#### ACTION ITEM
List the lines of this listing that hold the word "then".

════════════════════

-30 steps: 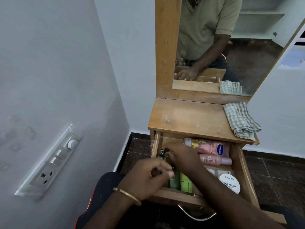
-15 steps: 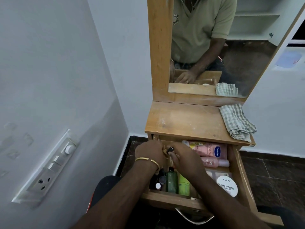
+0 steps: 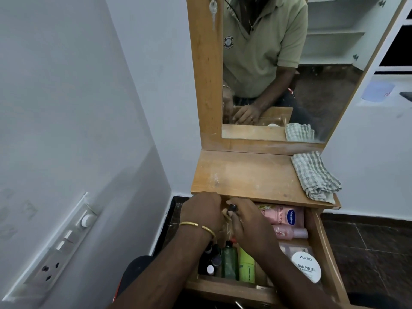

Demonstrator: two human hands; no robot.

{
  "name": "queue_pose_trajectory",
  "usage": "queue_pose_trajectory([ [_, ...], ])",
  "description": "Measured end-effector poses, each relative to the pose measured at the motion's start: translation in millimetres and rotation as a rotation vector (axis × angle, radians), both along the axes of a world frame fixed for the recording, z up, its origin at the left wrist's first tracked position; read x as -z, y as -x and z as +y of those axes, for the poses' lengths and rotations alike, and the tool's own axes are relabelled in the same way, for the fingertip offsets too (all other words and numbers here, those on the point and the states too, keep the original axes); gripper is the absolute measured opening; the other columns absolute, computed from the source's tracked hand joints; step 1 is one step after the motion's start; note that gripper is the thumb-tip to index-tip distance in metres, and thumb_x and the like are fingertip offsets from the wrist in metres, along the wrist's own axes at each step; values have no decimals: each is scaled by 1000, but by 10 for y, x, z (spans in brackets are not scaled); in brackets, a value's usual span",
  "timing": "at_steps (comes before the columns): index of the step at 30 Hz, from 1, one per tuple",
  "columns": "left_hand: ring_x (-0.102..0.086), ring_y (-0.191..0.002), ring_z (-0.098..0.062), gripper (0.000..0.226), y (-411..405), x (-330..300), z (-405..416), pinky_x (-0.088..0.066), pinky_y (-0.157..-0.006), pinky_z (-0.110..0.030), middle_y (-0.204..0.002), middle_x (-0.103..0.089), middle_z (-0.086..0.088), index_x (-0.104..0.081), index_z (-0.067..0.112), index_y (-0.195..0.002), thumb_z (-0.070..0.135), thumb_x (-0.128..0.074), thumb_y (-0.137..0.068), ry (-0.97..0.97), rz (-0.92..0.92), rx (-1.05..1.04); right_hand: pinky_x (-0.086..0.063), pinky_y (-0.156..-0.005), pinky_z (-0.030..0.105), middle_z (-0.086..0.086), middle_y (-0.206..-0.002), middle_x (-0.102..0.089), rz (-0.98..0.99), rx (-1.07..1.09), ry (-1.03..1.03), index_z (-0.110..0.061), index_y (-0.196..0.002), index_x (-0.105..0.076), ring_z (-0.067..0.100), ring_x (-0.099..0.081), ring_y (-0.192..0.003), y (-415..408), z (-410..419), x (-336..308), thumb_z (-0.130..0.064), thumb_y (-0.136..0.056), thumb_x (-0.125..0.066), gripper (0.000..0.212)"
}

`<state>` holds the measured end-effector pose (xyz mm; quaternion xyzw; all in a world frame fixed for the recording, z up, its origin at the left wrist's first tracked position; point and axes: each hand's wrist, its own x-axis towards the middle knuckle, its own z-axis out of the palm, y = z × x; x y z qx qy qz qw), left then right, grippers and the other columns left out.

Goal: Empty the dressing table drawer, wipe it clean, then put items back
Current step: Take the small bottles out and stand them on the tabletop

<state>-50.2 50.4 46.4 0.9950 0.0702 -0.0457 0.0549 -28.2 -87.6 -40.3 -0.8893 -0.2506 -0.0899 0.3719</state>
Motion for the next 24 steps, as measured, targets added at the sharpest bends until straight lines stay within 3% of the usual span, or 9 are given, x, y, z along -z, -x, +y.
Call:
queue_pose_trajectory([
  [8, -65, -73, -15, 15, -157, -550, 346, -58, -69, -31, -78, -69, 7, -73, 23, -79, 32, -75, -68, 290, -249, -107, -54, -70, 25, -14, -108, -52, -82, 38, -280, -26, -124, -50, 3, -59, -93, -194, 38, -553, -12, -97, -54, 31],
  [14, -64, -76, -18, 13, -709, -595, 423, -57, -71, -34, -78, -69, 1, -73, 19, -80, 27, -74, -70, 344, -365, -122, -50, -71, 37, -7, -108, -54, -108, 71, -147, -24, -129, -48, 13, -55, -88, -755, 205, -640, -12, -97, -53, 35],
  [24, -63, -73, -18, 6, -1177, -400, 372, -55, -66, -32, -78, -69, 3, -72, 20, -75, 24, -69, -76, 337, -397, -49, -49, -63, 21, -6, -113, -59, -49, 72, -45, -28, -141, -39, 7, -58, -82, -1058, 324, -544, -18, -98, -53, 46],
])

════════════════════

#### PROBLEM SOLUTION
`<state>` holds the measured end-effector pose (xyz mm; quaternion xyzw; all in a world frame fixed for the recording, z up, its origin at the left wrist's first tracked position; point and axes: each hand's wrist, its own x-axis towards the middle knuckle, its own z-axis out of the palm, y = z × x; x y z qx qy qz qw), left then right, grippers and the other columns left out.
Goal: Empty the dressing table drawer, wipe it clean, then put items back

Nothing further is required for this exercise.